Após 20 meses de guerra civil, o Sudão está a sofrer a pior crise humanitária do mundo. Segundo os especialistas, a situação vai agravar-se para a população civil.
A guerra civil no Sudão desencadeou violência, morte, fome e doenças a uma escala quase inimaginável: dezenas de milhares de pessoas foram mortas, 12 milhões ficaram deslocadas e, com o país à beira da fome, mais de metade dos seus 48 milhões de cidadãos sofrem de insegurança alimentar aguda.
No entanto, é provável que o número de vítimas do conflito se agrave ainda mais nos próximos meses, disseram à Euronews analistas políticos e trabalhadores humanitários.
Sem uma vitória militar decisiva no horizonte, os especialistas dizem que o Sudão, cuja guerra é frequentemente ignorada, vai assistir a um ainda maior número de deslocados, mais fome e mais surtos de doenças em 2025, agravando aquela que é já a pior crise humanitária do mundo.
"As coisas parecem destinadas a piorar muito para os civis no novo ano", afirmou Kholood Khair, um analista político sudanês que dirige o grupo de reflexão Confluence Advisory.
A 15 de abril do ano ado, eclodiram na capital Cartum combates intensos entre as Forças Armadas Sudanesas (SAF) e as Forças de Apoio Rápido (RSF), uma milícia.
O líder das SAF, o general Abdel Fattah al-Burhan, e o comandante das RSF, Mohamed Hamdan Dagalo, mais conhecido por Hemedti, foram outrora aliados.
Em outubro de 2021, tomaram o poder num golpe conjunto, acabando com as esperanças sudanesas de um governo liderado por civis, vários anos depois de uma revolução pacífica ter derrubado o ditador Omar al-Bashir. Baseada em alicerces instáveis, a aliança dos generais depressa se desfez devido ao choque de ambições entre os dois homens e as suas forças.
No conflito que se seguiu, ambas as partes foram acusadas de crimes de guerra e de utilização da ajuda humanitária como arma.

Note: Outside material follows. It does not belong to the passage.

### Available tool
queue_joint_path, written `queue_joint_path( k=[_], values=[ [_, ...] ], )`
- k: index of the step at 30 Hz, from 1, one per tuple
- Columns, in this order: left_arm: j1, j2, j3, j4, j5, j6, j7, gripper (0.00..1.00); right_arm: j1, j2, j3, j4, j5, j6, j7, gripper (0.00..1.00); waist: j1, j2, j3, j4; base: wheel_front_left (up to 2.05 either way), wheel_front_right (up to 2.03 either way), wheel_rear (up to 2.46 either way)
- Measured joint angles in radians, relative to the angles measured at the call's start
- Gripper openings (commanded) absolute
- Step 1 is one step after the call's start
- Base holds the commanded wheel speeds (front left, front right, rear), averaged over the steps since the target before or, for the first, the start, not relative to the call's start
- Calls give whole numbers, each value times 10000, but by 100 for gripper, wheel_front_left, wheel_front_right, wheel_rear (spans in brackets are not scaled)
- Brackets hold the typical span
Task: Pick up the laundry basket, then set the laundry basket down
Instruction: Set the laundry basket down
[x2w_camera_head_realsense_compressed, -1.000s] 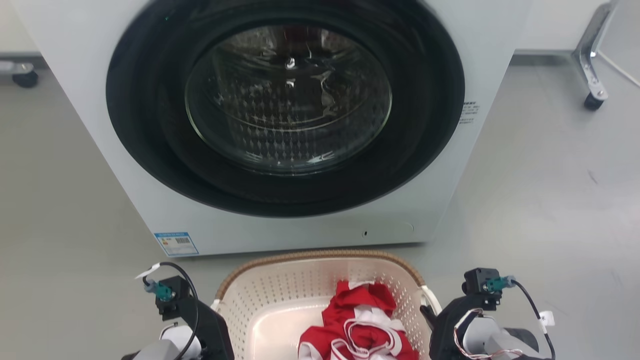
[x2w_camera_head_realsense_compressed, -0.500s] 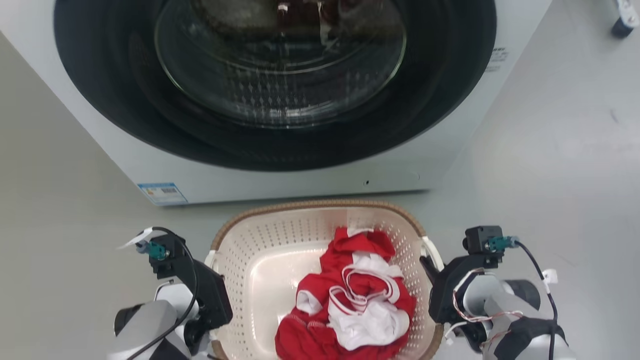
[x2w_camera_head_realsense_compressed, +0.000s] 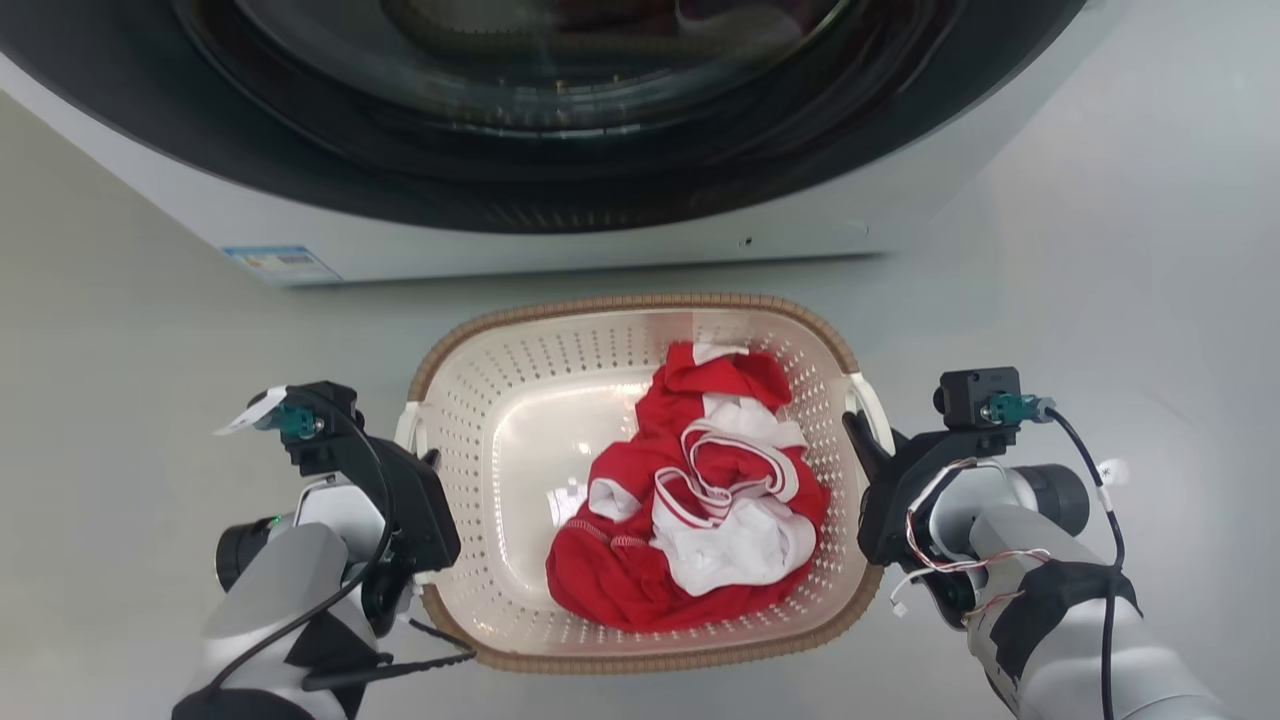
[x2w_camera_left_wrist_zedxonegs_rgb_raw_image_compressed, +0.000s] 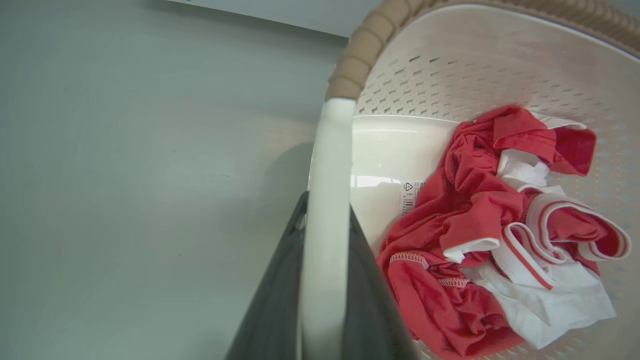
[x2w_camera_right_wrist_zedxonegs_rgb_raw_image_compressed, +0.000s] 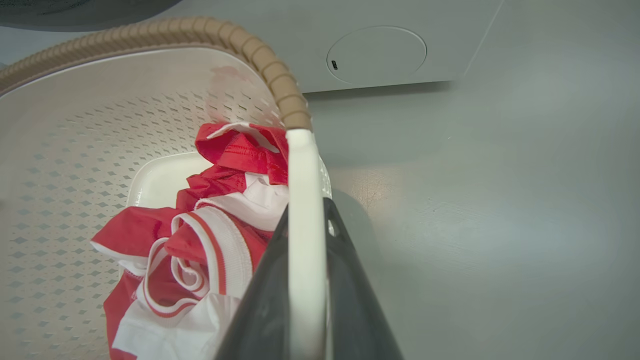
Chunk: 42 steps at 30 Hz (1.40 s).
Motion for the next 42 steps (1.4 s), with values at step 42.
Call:
queue_joint_path(
  k=[42],
  values=[
    [-2202,23,-98,-251,397,-10,-2441,0,-2336,-387,92,-35,-683,-393,-1718,0,-1,-1,4299,218,0,0,0]
  ],
)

"Não existe aqui a relação binária simples entre o bom da fita e o mau da fita que a atenção mediática e a atenção do público habitualmente procuram para compreender este tipo de situações", afirmou Michael Jones, investigador do Royal United Services Institute (RUSI), um grupo de reflexão sobre defesa e segurança.
“A intenção e a escala das atrocidades cometidas pelas RSF são qualitativamente diferentes”, observou, citando relatos de que a milícia está a visar populações específicas. “As SAF foram acusadas de bombardear indiscriminadamente as zonas controladas pelas RSF e de colocar os civis em risco. Ambos constituem crimes, mas são diferentes na sua natureza, intenção e escala e têm uma lógica subjacente diferente.”

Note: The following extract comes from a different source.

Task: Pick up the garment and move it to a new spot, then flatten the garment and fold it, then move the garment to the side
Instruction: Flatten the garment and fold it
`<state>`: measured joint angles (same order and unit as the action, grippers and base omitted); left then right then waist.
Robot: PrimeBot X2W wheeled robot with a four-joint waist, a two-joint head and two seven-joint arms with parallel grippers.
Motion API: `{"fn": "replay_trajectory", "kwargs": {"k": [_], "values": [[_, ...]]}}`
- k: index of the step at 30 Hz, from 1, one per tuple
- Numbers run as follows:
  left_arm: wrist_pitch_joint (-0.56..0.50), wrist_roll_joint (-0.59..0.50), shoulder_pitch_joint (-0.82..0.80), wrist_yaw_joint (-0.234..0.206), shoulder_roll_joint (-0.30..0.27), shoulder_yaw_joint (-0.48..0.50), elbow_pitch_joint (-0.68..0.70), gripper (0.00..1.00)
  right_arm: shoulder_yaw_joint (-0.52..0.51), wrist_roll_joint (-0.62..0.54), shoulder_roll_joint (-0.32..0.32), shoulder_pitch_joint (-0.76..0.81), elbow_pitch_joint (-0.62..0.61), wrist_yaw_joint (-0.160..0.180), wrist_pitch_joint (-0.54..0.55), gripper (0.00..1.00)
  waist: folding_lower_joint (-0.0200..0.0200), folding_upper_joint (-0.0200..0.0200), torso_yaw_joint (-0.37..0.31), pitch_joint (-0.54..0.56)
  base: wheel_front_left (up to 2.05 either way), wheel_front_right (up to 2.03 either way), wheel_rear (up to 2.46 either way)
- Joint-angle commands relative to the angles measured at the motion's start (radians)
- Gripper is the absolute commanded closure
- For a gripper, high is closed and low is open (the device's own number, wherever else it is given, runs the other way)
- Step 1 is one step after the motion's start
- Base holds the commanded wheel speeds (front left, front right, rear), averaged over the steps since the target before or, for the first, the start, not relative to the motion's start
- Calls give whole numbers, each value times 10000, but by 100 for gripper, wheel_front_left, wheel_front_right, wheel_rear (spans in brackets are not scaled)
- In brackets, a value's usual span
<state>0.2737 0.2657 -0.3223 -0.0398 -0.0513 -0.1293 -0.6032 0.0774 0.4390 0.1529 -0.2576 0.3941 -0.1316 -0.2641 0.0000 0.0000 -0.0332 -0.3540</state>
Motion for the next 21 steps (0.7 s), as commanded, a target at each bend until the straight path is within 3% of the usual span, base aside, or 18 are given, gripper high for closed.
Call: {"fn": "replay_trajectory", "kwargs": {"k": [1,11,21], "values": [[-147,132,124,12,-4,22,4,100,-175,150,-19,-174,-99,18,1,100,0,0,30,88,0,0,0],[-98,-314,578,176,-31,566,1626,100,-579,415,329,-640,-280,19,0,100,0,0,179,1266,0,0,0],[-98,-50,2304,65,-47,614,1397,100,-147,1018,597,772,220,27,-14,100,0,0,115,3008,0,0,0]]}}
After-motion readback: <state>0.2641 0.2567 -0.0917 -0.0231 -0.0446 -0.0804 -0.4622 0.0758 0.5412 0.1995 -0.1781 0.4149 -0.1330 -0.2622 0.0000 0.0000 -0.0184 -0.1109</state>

A Human Rights Watch (HRW) afirmou, no início deste ano, que as RSF poderiam ser culpadas de limpeza étnica nas suas campanhas contra grupos étnicos não árabes em zonas da região do Darfur, tal como as milícias janjaweed - a partir das quais as RSF se formaram - fizeram há duas décadas. As forças de Hemedti e os seus aliados também violaram raparigas e mulheres jovens e mantiveram-nas como escravas sexuais, de acordo com testemunhos em primeira mão publicados pela HRW este mês.
Entretanto, as SAF têm colocado em risco a vida de civis ao efetuarem ataques bombistas indiscriminados em território controlado pelas RSF. No início deste mês, um ataque aéreo das SAF atingiu um mercado movimentado em Kabkabiya, no Darfur do Norte, matando dezenas de não-combatentes num ataque que a Amnistia Internacionalconsiderouum "flagrante crime de guerra".
Sem fim à vista
Os analistas alertam para o facto de o fim dos combates parecer uma perspetiva longínqua, especialmente depois da corrida ao armamento entre as SAF e as RSF, este verão.
"Existe armamento mais sofisticado em todo o lado. O resultado final é que os civis correm maiores riscos de serem mortos", considerou Khair, da Confluence Advisory.
"O Sudão está cheio de armas ligeiras. Um amigo meu, que foi recentemente ao norte do país para fazer alguma investigação, disse-me que uma AK-47 custa menos do que uma semana de compras", acrescentou.
O analista político considera que a guerra civil sudanesa deve ser vista como "uma guerra contra os civis", em que tanto as SAF como as RSF são culpadas de prejudicar a população sudanesa e de não abrir corretamente os corredores humanitários.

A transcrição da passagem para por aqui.